The private rented sector (PRS) took the market by storm in 2019, outpacing and outperforming all other sectors. It has grown from just 6 per cent of the Dublin market in 2016, 17 per cent in 2017, 31 per cent in 2018 to 55 per cent in the first nine months of 2019 and is on track to finish the year with close to €2 billion in transactions. There has been €1.3 billion transacted in the first three quarters across 25 PRS transactions with a further €600 million sale agreed.
Despite this impressive progress in the build-to-rent (BTR) sector the startling fact is that it is still in its infancy and is set for a five-year period of sustained growth, not just in Dublin but also in Cork, Galway and Limerick, but this is dependent on the conditions for it to thrive being in place.
Since the start of 2016, of the 6,351 private rented sector units traded in Dublin, 2,726 of them were new build and 3,625 were older stock. The new build element is only a drop in the ocean compared to the amount of accommodation required to satisfy the rental demand of an expanding population and the country’s economic wellbeing.
The mystery is that the providers of rental accommodation, which is directly contributing to a moderating trend in rental costs, are not given credit for their input into easing the problems in the housing market. On the contrary, they operate at times in a fairly hostile environment from several quarters who fail to recognise the PRS/BTR sector is not the problem but part of the solution.

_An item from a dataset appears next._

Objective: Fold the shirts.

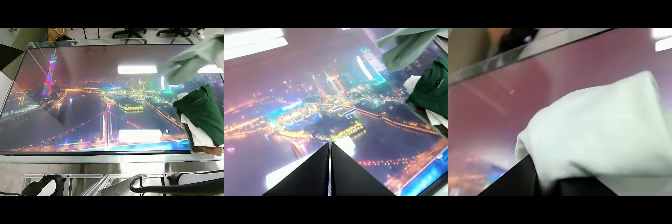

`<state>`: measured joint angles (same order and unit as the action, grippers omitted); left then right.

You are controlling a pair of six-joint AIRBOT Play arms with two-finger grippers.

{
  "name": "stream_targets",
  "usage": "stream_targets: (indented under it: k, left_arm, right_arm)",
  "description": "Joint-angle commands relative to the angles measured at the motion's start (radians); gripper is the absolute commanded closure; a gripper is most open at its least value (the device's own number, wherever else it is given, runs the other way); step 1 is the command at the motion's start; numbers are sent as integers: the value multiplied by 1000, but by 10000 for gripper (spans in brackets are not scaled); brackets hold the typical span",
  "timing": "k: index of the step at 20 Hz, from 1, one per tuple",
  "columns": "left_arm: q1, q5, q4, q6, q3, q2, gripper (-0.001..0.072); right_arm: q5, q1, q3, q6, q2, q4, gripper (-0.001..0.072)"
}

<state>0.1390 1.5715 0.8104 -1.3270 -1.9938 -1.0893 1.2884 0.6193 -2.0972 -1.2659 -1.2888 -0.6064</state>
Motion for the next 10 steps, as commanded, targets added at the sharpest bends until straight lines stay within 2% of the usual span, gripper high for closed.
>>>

The private rented sector has come through several phases in the last 70 years, starting with the era of the Rent Restrictions Act, 1960, which led to thousands of properties in cities and towns falling into dereliction until solicitor Paddy Madigan challenged it in the courts and the legislation was overturned. We then had the introduction of tax incentives in 1981 in order to achieve an increase in rental supply and the modernisation of the sector. This was hugely successful in attracting small private investors into the market in a way that was cost effective for the State until, for political reasons, it was unfortunately extended to every corner of Ireland instead of being confined to urban locations of housing need.
The penal taxation treatment of small investors – which has caused a flood of them out of the sector – has been a catastrophe for the supply of rental accommodation over the past decade. It has directly contributed to the high rents that are now prevalent and also to homelessness, coinciding as it did with the ending of local authority housing construction for those in need of it.
Irish developers stepped forward to fill this void but they could only do so if they could have buyers in place in advance of construction to fund the projects. Irish and international investors were invited to purchase these developments at foundation stage thus enabling the developers to access funding. The first of these was the sale by the Cosgrave Group three years ago of the Neptune Building at Honeypark, Dún Laoghaire to SW3 Capital and Tristan Capital Partners for €72.5 million.
A significant factor about new build-to-rent projects that are under way is how they differ from most of the apartment developments previously built in Ireland. They are different in scale, design, management and ownership structures.
Creating vibrant communities is a guiding principle with the provision of the right level of shared amenities, both internally and externally being vital to their success. Providing a resident-focused service and management are critical to creating a community atmosphere and retaining long-term residents. To reduce maintenance and protect, the value of the property, fixtures, fittings and soft furnishings in both the apartments and communal areas tend to be of high quality and durable.
Successful build-to-rent developments generally are located with good access to public transport, local services and amenities. They usually have higher density, with a lot of thought going into the design and layout in order to attract interest at acceptable yields. Based on the six most recent new build PRS apartment transactions in Dublin, gross yields averaged 5.35 per cent and net yields averaged 4.03 per cent. An interesting trend of the past year is that an increasing number of transactions are taking place off-market.
There were a number of notable PRS sales in Dublin in 2019 including the sale of 214 apartments at the Fairway, Cualanor, Dún Laoghaire, by the Cosgrave Group to DWS for €108 million. The 268 apartments at Dublin Landings, North Docklands, which was developed by Ballymore and its Singapore-headquartered partners, Oxley, sold for €175.5 million to Greystar. The Quarter at Citywest, Dublin 24, which is being developed by Cairn Homes, sold for €94 million to Urbeo. Mount Argus, Harold's Cross, Dublin 6W, compromising of 166 apartments, which is being developed by the Marlet Property Group, was purchased by Patrizia for €93 million. The Benson Building in Grand Canal Dock, which transacted for 52.5 million, was also purchased by Patrizia.
In the largest PRS deal of the year I-Res Reit purchased a portfolio of 815 residential units across 16 developments from Bryant Park QIAF ICAV, acting for and on behalf of Marathon for €285 million. Fifteen of the developments included in the "XVI" portfolio are located in Dublin, comprising of 765 residential units (94 per cent of the portfolio).